Selected work · 2014 — present

Case studies, written like we'd brief a board.

Six anonymized engagements covering the work we get hired for most: fixing measurement, rebuilding paid accounts, and making channels work together instead of against each other.

Client names withheld under NDA. References available after a scoping call.

+187%
ROAS

Return on ad spend after we rebuilt the paid search and paid social account structure, fixed conversion tracking, and reset bidding.

−43%
CPA

Cost per acquisition fell once we cleared duplicate conversions, stopped branded-search cannibalization, and tightened audience overlap.

+134%
Qualified leads

Qualified lead volume from a full-funnel program with SEO, paid, landing pages, and CRM working against one revenue target.

The work, written the way we'd talk about it in the room.

Each entry follows the same arc: what the brand looked like when we walked in, what we actually changed, and the number that moved.

  1. 02

    Lead generation growth

    B2B services brand with a long, multi-touch sales cycle.

    The situation. Marketing was generating activity but not pipeline. Sales claimed leads were unqualified and the CRM had no reliable lead source attribution.

    What we did. Rebuild the demand engine around bottom-of-funnel intent first — high-intent SEO and paid search, gated assets aligned to real buying questions, and a tightened MQL definition agreed with sales before scaling top-of-funnel demand.
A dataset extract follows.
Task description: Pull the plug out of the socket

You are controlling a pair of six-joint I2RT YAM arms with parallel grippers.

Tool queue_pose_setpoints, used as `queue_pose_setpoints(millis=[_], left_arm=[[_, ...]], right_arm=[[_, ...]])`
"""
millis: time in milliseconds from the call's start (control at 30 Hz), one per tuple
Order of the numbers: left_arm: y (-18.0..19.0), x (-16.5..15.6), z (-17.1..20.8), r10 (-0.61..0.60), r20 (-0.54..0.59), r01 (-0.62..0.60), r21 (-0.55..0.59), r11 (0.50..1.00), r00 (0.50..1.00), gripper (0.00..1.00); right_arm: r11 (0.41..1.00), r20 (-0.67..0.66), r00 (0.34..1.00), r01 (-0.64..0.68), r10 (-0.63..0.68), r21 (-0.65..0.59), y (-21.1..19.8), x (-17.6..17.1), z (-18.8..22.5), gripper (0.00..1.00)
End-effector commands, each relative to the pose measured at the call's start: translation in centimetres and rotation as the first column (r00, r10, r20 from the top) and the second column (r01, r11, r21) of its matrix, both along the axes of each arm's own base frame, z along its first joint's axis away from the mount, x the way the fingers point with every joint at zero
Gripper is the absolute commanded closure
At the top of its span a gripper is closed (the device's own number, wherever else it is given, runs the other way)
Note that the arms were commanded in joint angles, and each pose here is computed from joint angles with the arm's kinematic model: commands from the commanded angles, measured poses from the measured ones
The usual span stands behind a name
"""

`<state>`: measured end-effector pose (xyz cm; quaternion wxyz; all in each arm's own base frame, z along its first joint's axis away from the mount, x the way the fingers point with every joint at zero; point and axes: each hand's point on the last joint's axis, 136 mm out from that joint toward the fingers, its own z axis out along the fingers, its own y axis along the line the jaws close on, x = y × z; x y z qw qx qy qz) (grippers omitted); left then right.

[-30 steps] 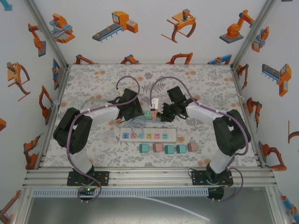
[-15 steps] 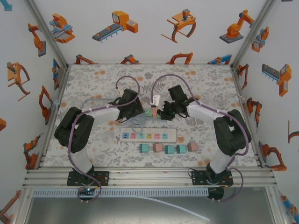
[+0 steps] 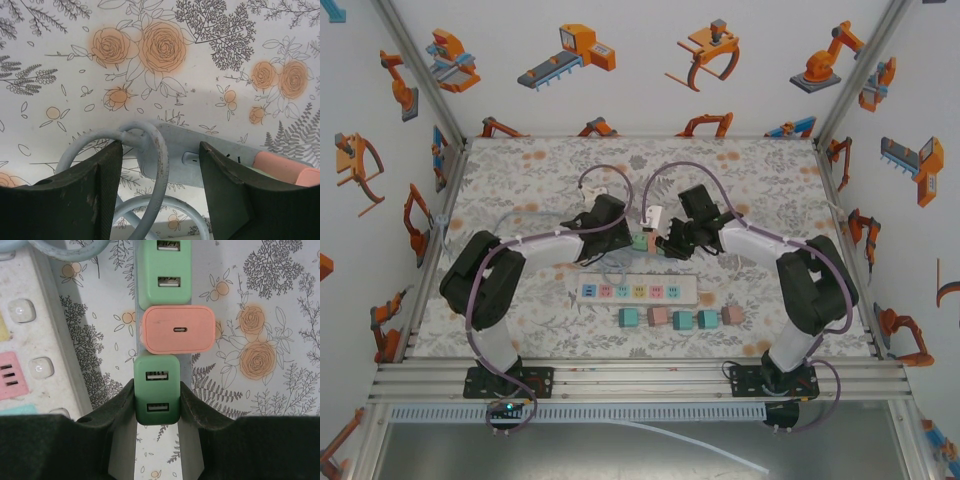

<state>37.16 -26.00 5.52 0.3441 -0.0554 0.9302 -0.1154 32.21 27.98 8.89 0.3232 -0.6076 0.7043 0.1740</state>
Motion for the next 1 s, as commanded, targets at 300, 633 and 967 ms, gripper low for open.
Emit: queue_pose_setpoints(millis=[300,633,967], left_arm=[[13.2,-14.8,-15.1,0.091,-0.573,0.321,0.576,0.752,0.814,0.43],[12.3,-14.2,-13.9,0.069,-0.543,0.282,0.536,0.796,0.837,0.43],[8.9,-11.6,-8.0,-0.017,-0.439,0.222,0.421,0.88,0.898,0.37]], right_arm=[[0.939,0.131,0.991,-0.018,-0.029,0.343,2.4,2.9,10.5,1.0],[0.92,0.175,0.982,-0.005,-0.07,0.392,1.5,1.7,12.8,1.0],[0.912,0.179,0.966,0.102,-0.185,0.397,-0.9,-0.1,14.9,1.0]])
    Qualified lead volume grew 134% and sales reported a measurable improvement in lead quality and close rate within the same fiscal year.

    What we reviewed first
    • Demand source mix and form fill quality
    • Lifecycle stage definitions and MQL criteria
    • CRM lead routing, scoring, and SLA adherence
    • Landing page conversion paths and offer relevance
    • SEO and AI-visibility coverage of buyer-intent queries

    Takeaway — Lead volume is only useful when sales agrees what qualified means. Define MQL with revenue, then scale the channels that produce it.

  2. 03

    Cost per acquisition

    DTC and retail brand scaling paid acquisition across the US and Canada.

    The situation. CPA was climbing month over month even as the team added new campaigns, audiences, and creative. Leadership could not tell which lever was actually working.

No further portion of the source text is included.